What you need to do: Exclude all pictures, then write out exactly the lines below from the first one through the line with "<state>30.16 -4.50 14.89".

━━ Material for this task

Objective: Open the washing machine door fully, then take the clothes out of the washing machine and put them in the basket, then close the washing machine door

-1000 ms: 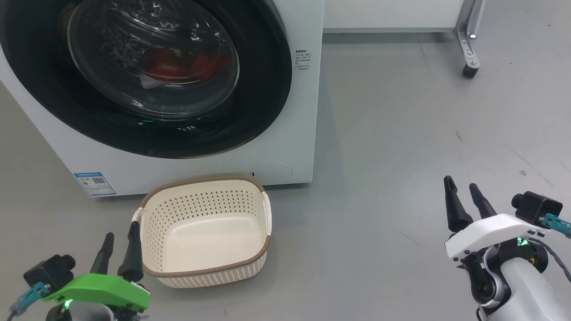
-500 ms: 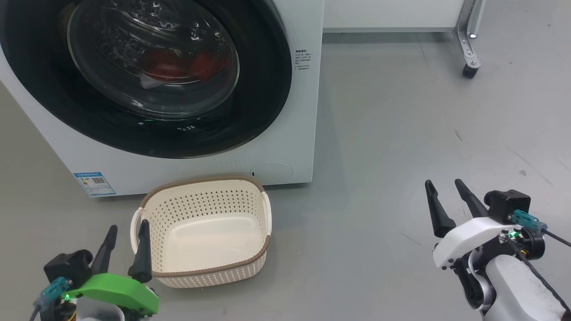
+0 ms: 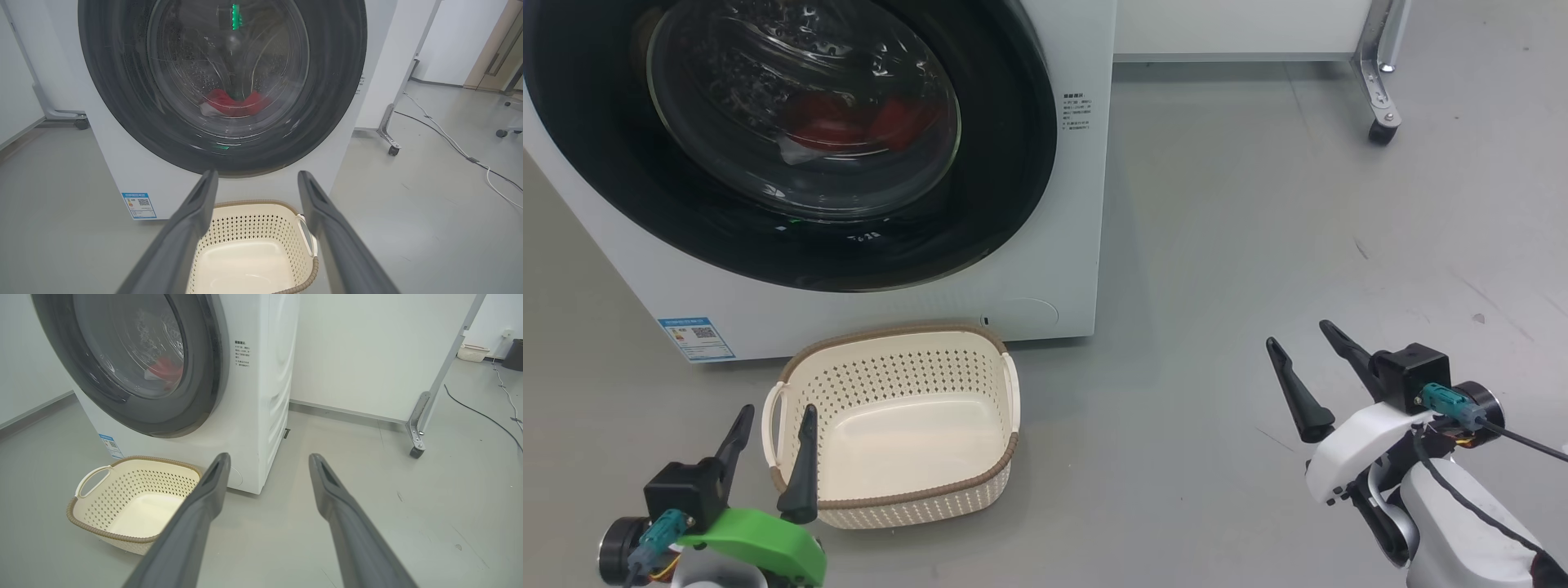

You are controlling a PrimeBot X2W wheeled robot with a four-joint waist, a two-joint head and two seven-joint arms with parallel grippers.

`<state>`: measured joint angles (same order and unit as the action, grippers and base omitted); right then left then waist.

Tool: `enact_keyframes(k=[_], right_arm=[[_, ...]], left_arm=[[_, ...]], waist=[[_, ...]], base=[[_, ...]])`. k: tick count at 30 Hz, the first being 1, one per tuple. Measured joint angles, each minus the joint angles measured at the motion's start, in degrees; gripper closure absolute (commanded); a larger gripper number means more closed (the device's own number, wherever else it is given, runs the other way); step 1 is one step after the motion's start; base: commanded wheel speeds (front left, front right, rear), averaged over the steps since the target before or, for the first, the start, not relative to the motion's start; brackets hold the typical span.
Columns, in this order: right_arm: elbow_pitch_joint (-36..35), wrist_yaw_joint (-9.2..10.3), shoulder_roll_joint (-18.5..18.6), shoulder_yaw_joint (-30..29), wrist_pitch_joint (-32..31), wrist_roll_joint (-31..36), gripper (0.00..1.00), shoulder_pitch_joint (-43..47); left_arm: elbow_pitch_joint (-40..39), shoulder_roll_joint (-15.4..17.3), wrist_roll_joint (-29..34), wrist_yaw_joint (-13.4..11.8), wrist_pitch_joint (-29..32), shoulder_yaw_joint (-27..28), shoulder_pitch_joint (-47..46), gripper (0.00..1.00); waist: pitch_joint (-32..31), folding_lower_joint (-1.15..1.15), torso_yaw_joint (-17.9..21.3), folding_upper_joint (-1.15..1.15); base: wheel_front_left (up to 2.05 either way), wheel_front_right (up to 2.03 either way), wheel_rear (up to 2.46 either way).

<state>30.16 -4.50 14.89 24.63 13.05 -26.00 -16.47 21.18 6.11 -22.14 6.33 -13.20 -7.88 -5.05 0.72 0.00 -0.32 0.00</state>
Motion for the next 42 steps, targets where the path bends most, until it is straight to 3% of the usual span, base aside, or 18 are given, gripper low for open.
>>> enact_keyframes(k=[7,15,22,42], right_arm=[[1.0,0.76,0.3,0.5,1.0,4.5,0.0,-1.3],[1.0,3.24,0.3,-2.8,1.2,4.4,0.0,-1.3],[0.2,4.68,-0.2,-5.8,1.2,4.3,0.0,-1.4],[-1.5,4.63,-1.5,-8.1,1.4,4.7,0.0,-1.3]], left_arm=[[0.0,-0.2,4.6,0.0,-1.1,0.7,0.0,0.0],[-0.6,-1.0,5.7,-0.1,-1.1,3.0,0.0,0.0],[-1.0,-1.7,6.1,-1.6,-1.1,5.6,0.0,0.0],[-1.1,-2.8,7.6,-1.3,-1.1,7.0,0.0,0.0]], waist=[[0.0,0.0,-0.1,0.0],[0.1,0.0,0.0,0.0],[0.3,0.0,-0.1,0.0],[1.0,0.0,-0.2,0.0]], base=[[0.0,0.0,0.0],[0.0,0.0,0.0],[0.0,0.0,0.0],[0.0,0.0,0.0]])
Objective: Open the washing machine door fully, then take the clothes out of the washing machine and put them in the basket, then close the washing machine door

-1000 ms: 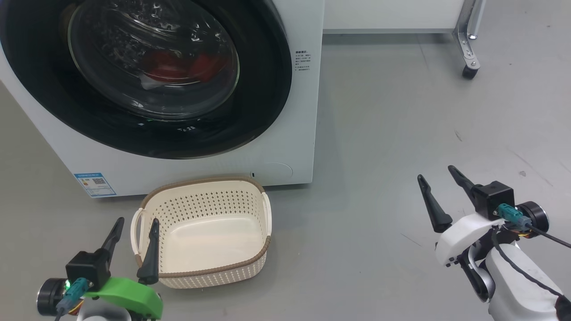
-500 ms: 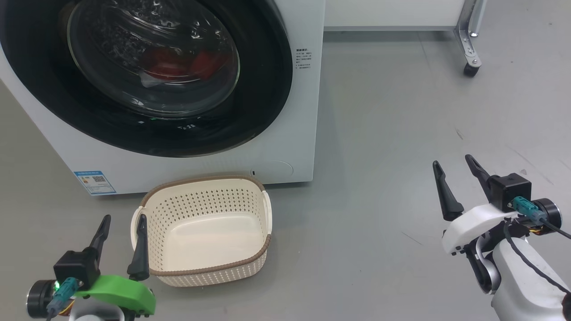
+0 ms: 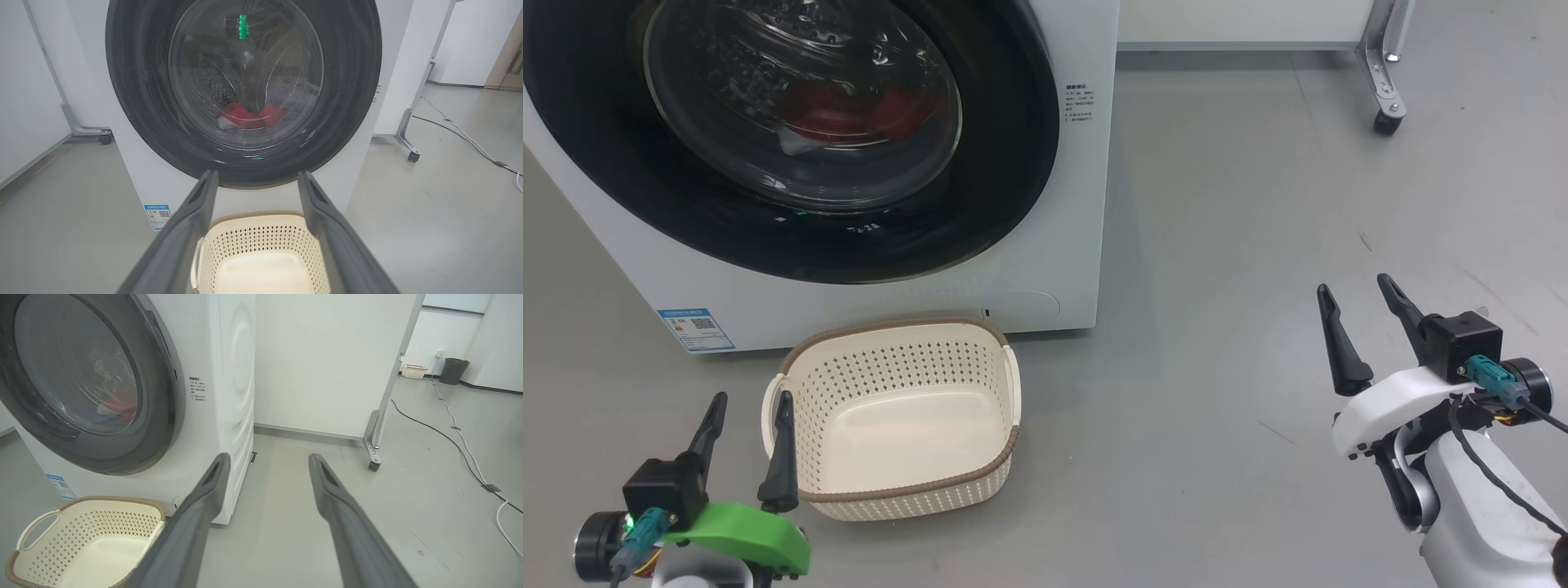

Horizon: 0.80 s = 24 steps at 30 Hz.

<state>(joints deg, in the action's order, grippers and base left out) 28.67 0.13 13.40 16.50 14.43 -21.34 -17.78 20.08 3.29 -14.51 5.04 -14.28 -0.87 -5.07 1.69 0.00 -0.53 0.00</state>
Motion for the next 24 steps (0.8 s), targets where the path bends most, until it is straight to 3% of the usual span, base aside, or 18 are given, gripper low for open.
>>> enact_keyframes(k=[10,13,14,24], right_arm=[[-2.6,-0.71,-2.0,-4.0,0.0,-2.0,0.0,0.0],[-3.9,-1.26,-3.6,-6.5,0.0,-4.6,0.92,-0.3],[-4.2,-1.67,-3.8,-7.1,0.0,-4.7,1.0,-0.6],[-5.0,-4.8,-7.4,-15.6,0.0,-15.4,1.0,-2.0]], left_arm=[[-1.2,-0.3,0.2,0.5,0.0,0.2,0.0,0.0],[-1.5,-0.5,0.3,0.8,0.0,0.3,0.0,0.0],[-1.6,-0.5,0.3,0.8,0.0,0.3,0.0,0.0],[-2.5,-0.6,0.4,1.4,0.0,0.3,-1.2,0.0]], waist=[[1.7,0.0,-0.2,0.0],[2.5,0.0,-0.2,0.0],[2.8,0.0,-0.3,0.0],[5.7,0.0,-0.9,0.0]], base=[[0.0,0.0,0.0],[0.0,0.0,0.0],[0.0,0.0,0.0],[0.0,0.0,0.0]])
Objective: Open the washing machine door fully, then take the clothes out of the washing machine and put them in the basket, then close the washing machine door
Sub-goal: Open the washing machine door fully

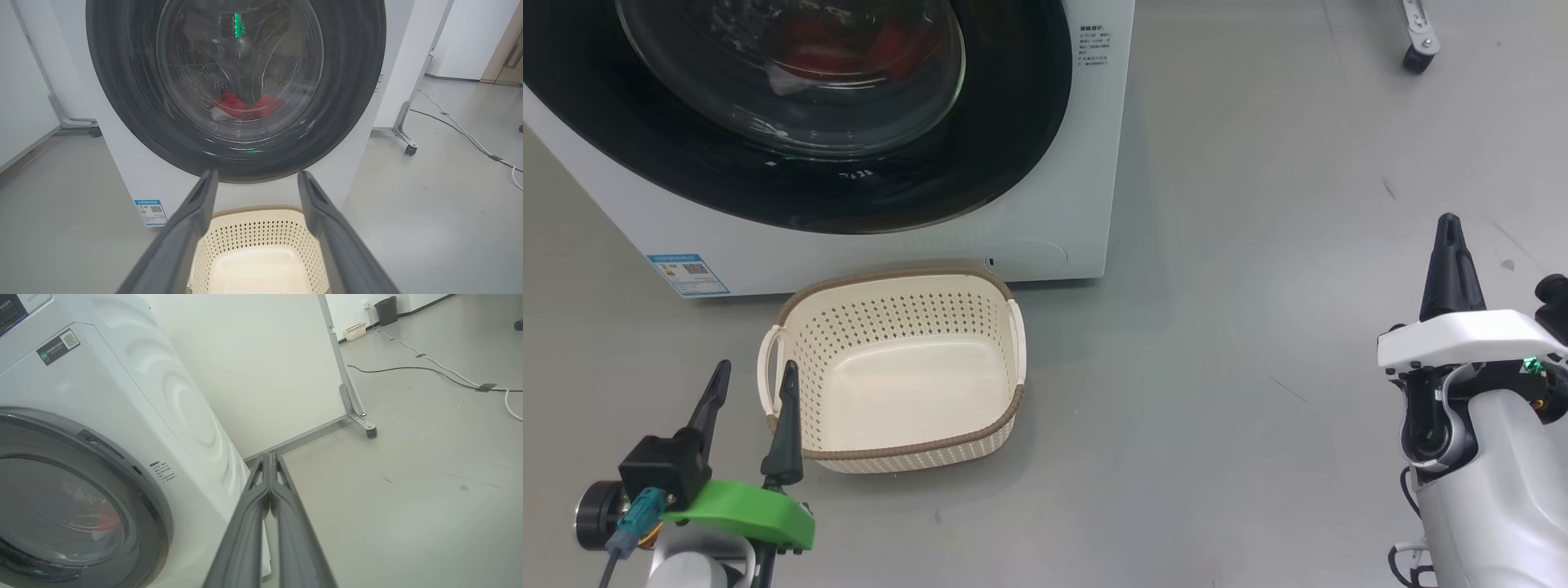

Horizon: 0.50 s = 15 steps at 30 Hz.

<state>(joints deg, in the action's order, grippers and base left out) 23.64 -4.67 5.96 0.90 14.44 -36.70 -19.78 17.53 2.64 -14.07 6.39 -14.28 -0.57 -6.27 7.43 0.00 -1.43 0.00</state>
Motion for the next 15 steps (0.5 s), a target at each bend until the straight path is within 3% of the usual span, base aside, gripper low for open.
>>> enact_keyframes(k=[7,15], right_arm=[[1.7,-1.77,-1.7,-3.3,0.0,-10.8,1.0,-3.6],[1.7,-1.82,-1.2,-4.9,-5.0,-19.0,1.0,-12.0]], left_arm=[[-1.1,-0.2,0.0,0.1,0.0,-0.8,-1.7,0.0],[-2.7,-0.3,0.0,0.5,0.0,-3.1,-4.4,0.0]], waist=[[3.1,0.0,-0.7,0.0],[8.0,0.0,-2.0,0.0]], base=[[0.0,0.0,0.0],[0.0,0.0,0.0]])
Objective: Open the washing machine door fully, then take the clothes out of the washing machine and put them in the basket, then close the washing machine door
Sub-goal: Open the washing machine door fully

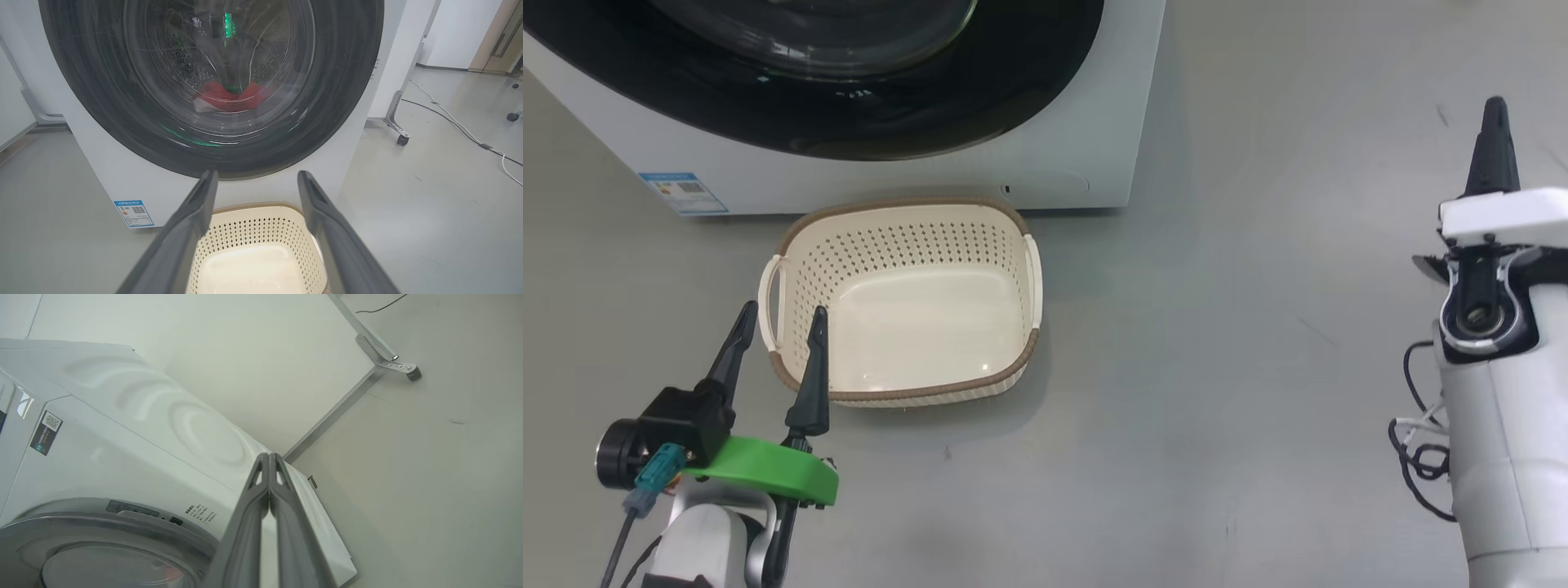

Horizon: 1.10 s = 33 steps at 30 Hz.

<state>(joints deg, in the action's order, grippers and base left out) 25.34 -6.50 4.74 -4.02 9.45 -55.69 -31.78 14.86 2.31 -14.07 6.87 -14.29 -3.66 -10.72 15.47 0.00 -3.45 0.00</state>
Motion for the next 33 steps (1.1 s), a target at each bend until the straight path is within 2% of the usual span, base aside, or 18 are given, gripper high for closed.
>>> enact_keyframes(k=[9,21,33], right_arm=[[0.0,-0.09,1.2,-0.3,-9.5,-7.6,1.0,-11.6],[2.1,-0.09,2.4,2.6,-22.1,-13.1,1.0,-23.4],[4.5,0.11,2.1,4.3,-28.9,-15.8,1.0,-32.3]], left_arm=[[-1.3,-0.2,-0.1,0.0,0.0,-3.2,-3.9,0.0],[-2.7,-0.5,-5.8,0.1,-0.2,-8.2,-7.8,0.0],[-4.2,-0.6,-9.1,0.1,-0.2,-10.8,-10.1,0.0]], waist=[[6.4,0.0,-2.6,0.0],[13.7,0.0,-7.8,0.0],[19.4,0.0,-12.7,0.0]], base=[[0.0,0.0,0.0],[0.0,0.0,0.0],[0.0,0.0,0.0]])
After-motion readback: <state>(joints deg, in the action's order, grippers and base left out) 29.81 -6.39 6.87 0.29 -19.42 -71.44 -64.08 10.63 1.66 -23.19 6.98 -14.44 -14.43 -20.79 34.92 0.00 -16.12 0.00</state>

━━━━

Response box:
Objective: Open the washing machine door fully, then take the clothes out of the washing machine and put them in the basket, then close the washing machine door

-1000 ms: 
-500 ms: 
+0 ms: 

You are controlling a PrimeBot X2W wheeled robot with a four-joint waist, a two-joint head and two seven-joint arms with parallel grippers.

`<state>`: measured joint angles (same order and unit as the action, grippers and base omitted); right then left then waist.

Tool: `enact_keyframes(k=[_], right_arm=[[_, ...]], left_arm=[[_, ...]], waist=[[_, ...]], base=[[_, ...]])`. k: tick count at 30 Hz, the first being 1, one per tuple. Measured joint angles, each minus the joint angles measured at the motion's start, in degrees; gripper closure absolute (commanded); a larger gripper number means more closed (the device's own number, wherever else it is given, runs the other way); step 1 is one step after the motion's start; base: commanded wheel speeds (front left, front right, rear), averaged over the steps since the target before or, for the first, the start, not relative to the motion's start; brackets hold the typical span.
Columns, in this order: right_arm: elbow_pitch_joint (-36..35), wrist_yaw_joint (-9.2..10.3), shoulder_roll_joint (-18.5..18.6), shoulder_yaw_joint (-30..29), wrist_pitch_joint (-32..31), wrist_roll_joint (-31..36), gripper (0.00..1.00), shoulder_pitch_joint (-43..47); left_arm: elbow_pitch_joint (-40..39), shoulder_roll_joint (-15.4..17.3), wrist_roll_joint (-29..34), wrist_yaw_joint (-13.4..11.8), wrist_pitch_joint (-29..32), shoulder_yaw_joint (-27..28), shoulder_pitch_joint (-47..46), gripper (0.00..1.00); waist: pitch_joint (-32..31), folding_lower_joint (-1.15..1.15), torso_yaw_joint (-17.9..21.3), folding_upper_joint (-1.15..1.15); base: wheel_front_left (up to 2.05 either way), wheel_front_right (up to 2.03 either way), wheel_rear (up to 2.46 either way).

<state>30.16 -4.50 14.89 24.63 13.05 -26.00 -16.47 21.18 6.11 -22.14 6.33 -13.20 -7.88 -5.05 0.72 0.00 -0.32 0.00</state>

Nothing else is required to complete the exercise.